◆ **THE PROBLEM**
From the data below, copy out every line in which the word "gripper" occurs.

━━ SUPPLIED MATERIAL ━━

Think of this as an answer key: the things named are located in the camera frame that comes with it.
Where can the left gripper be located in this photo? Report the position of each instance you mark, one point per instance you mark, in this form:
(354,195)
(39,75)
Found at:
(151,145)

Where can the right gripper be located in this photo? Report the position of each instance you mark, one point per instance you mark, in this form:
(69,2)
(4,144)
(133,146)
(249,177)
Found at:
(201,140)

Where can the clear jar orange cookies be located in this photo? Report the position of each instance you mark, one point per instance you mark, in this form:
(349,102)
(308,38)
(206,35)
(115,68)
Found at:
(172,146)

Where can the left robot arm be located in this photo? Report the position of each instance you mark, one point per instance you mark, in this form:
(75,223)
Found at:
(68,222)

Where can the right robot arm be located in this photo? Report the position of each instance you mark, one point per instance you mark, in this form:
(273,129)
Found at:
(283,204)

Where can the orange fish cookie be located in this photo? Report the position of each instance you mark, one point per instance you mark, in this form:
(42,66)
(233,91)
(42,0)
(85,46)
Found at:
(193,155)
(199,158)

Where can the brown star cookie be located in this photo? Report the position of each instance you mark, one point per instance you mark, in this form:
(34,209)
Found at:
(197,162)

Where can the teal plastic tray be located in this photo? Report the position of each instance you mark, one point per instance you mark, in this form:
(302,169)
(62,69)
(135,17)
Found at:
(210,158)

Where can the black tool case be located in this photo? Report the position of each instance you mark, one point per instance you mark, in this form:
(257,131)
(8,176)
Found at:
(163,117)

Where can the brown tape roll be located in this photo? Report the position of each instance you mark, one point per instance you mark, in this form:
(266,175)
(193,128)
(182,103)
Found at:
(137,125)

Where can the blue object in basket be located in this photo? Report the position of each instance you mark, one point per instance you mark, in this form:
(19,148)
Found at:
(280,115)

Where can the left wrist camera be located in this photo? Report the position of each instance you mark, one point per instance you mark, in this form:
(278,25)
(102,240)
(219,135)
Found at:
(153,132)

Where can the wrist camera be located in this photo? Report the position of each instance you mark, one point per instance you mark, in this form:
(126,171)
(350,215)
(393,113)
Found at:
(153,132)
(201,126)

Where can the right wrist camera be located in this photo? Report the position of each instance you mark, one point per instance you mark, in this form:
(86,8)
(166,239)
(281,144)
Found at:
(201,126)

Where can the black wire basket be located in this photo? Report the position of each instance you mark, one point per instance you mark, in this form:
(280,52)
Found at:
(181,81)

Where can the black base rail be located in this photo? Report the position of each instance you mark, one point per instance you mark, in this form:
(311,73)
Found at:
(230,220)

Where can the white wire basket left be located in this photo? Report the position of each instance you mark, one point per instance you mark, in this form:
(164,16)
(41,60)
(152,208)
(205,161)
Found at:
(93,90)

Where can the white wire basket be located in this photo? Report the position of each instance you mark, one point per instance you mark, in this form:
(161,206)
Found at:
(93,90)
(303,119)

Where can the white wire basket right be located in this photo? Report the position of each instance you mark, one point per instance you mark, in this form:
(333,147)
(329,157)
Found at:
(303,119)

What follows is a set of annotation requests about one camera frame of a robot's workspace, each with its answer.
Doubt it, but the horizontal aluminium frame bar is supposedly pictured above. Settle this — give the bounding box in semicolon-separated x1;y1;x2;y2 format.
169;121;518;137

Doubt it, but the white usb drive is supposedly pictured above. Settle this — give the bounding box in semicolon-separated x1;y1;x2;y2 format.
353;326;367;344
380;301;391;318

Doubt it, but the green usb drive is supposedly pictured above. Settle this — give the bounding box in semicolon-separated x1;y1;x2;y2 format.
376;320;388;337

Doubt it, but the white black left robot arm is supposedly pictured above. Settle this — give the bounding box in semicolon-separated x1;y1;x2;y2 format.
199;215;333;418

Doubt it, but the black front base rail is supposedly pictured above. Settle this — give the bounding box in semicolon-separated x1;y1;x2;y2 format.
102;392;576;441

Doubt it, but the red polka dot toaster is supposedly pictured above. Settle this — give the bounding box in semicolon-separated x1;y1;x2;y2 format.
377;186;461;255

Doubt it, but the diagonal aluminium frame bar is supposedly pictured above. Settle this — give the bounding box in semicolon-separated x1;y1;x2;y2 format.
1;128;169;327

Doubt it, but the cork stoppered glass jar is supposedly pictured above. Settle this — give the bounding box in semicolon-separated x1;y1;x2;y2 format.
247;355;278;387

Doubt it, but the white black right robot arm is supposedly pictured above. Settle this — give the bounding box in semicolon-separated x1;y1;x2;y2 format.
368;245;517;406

━━━

◆ **ANSWER TO THE PROBLEM**
Where can the left gripper be located in this photo? Report the position of each instance you mark, one point per instance you mark, in this form:
Where can the right gripper be located in this photo? Report the position of each instance you mark, one point per instance you mark, in this form:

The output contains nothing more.